Конная пролетка с поднятым кожаным верхом с места быстро понеслась по ночному поселку к реке. За приземистыми постройками заводской железнодорожной станции на темной водной глади Вотки помигивали тусклые фонари, обозначавшие габариты адовых барж. Пролетка остановилась у караульного помещения. Перед приехавшими словно из-под земли вырос комендант барж унтер-офицер Русских. Он доложил о готовности караула к действиям.

– Господин прапорщик, – обратился Юрьев к Колдыбаеву. – Передайте списки мичману и приступайте к выполнению приказа.

– Слушаюсь, – почти шепотом отозвался старший адъютант и направился к строю конвоиров.

У люка первой баржи суетился не в меру услужливый и исполнительный Васька Цыганов. Он был нетерпелив и настойчив. Служака с садистским нравом испытывал животную потребность к истязаниям. Казалось, он наслаждался ночными карательными акциями, в которых проявлял неуемную активность. Его бесили малейшие замешательства среди жертв.

– Юрасов!... – что есть мочи кричал он в открытый люк трюма, – тебе что, особых приглашениев надобно?!. А ну, вылазь, красное быдло... Поскребышев!.. Штейнгер Владимир!.. Штейнгер Николай!.. Хватов!.. Логинов!..
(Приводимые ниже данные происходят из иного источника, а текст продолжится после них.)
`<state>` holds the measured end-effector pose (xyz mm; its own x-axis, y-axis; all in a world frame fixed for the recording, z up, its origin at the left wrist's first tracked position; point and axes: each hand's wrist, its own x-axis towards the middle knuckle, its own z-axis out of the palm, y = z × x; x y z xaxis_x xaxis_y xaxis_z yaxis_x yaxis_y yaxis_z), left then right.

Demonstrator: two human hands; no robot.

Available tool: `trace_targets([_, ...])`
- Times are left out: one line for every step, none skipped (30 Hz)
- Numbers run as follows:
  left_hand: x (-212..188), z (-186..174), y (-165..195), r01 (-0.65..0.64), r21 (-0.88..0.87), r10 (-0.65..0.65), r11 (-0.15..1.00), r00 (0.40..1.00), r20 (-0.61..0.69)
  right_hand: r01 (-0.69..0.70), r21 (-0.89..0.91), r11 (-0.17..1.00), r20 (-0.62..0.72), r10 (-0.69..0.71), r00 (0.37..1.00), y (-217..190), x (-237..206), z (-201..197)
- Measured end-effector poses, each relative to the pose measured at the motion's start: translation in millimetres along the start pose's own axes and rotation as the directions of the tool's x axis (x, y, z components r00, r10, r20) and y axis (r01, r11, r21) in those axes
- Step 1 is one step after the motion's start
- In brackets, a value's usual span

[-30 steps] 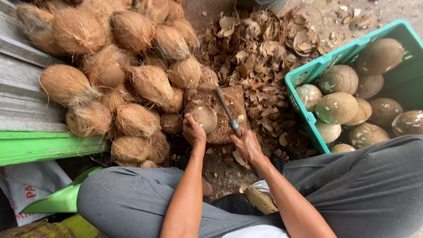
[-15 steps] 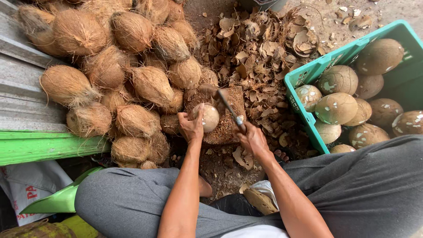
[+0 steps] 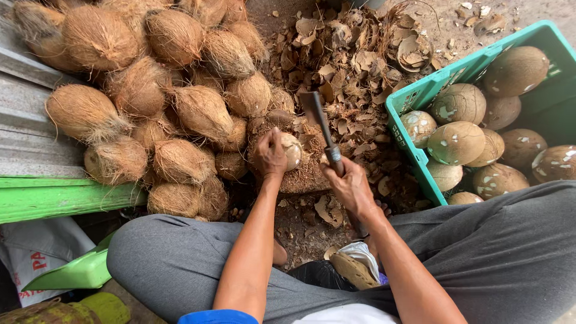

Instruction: The person sits on the ground and uses a machete to trim the outer husk off coconuts, holding each coconut on a wooden block and striking the husk to remove the fibrous layer. Trimmed coconuts are placed into a green plastic crate beside them.

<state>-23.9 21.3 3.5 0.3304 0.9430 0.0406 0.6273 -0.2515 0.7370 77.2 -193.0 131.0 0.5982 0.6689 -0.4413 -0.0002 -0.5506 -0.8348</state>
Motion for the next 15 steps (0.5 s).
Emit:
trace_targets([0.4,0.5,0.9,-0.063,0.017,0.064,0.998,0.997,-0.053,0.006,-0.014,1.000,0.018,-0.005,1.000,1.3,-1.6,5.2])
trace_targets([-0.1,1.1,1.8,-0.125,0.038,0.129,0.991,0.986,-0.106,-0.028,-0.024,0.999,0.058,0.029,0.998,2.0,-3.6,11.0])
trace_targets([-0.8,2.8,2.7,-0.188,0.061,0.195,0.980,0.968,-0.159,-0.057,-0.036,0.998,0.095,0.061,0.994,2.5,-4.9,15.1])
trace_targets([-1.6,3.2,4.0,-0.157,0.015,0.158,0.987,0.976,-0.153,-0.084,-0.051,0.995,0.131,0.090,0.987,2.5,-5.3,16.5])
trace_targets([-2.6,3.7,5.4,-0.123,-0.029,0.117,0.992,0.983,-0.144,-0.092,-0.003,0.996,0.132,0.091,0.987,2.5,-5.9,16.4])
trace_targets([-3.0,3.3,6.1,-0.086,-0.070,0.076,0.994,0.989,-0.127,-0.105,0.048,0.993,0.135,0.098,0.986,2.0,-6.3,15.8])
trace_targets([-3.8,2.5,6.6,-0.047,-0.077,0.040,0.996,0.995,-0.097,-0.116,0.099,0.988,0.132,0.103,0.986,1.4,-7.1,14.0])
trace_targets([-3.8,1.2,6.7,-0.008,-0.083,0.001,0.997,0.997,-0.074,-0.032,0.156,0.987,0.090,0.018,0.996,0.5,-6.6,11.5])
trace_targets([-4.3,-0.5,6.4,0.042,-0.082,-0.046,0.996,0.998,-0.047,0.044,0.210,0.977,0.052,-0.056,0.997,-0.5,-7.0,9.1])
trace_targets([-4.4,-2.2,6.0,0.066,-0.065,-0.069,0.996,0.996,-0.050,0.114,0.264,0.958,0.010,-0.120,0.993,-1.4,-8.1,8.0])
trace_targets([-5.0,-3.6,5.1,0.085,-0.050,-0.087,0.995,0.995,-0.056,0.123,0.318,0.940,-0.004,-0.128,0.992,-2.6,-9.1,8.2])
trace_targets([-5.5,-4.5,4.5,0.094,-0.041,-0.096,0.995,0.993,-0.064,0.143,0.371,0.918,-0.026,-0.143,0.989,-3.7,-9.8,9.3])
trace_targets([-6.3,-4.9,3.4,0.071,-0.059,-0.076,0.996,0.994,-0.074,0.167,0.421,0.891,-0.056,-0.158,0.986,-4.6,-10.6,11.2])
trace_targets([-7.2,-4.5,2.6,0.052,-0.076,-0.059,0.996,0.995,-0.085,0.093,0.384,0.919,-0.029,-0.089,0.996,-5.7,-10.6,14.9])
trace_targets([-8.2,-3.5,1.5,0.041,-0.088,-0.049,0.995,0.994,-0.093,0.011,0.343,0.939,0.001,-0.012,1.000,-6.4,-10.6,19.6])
Один за другим поднимались на палубу обреченные, тут же попадая в плотное кольцо конвоя. Когда в группе набиралось двадцать человек, люк захлопывали и перед строем появлялся Юрьев. Он не выбирал выражений. Речь его была истеричной, полупьяной.

– Россию продавать вздумали, сволочи красные!.. Шпионы немецкие... Свободы захотелось?.. Пожалуйте, предоставим!..

Тем временем старший адъютант Колдыбаев вполголоса наставлял верного Ваську Цыганова:

– Гляди у меня в оба. Прикончить всех до одного. Потом проверь, не стонет ли кто, не сопит ли... Если набредешь на такого – доколи. И чтоб ни одного выстрела, ни звука.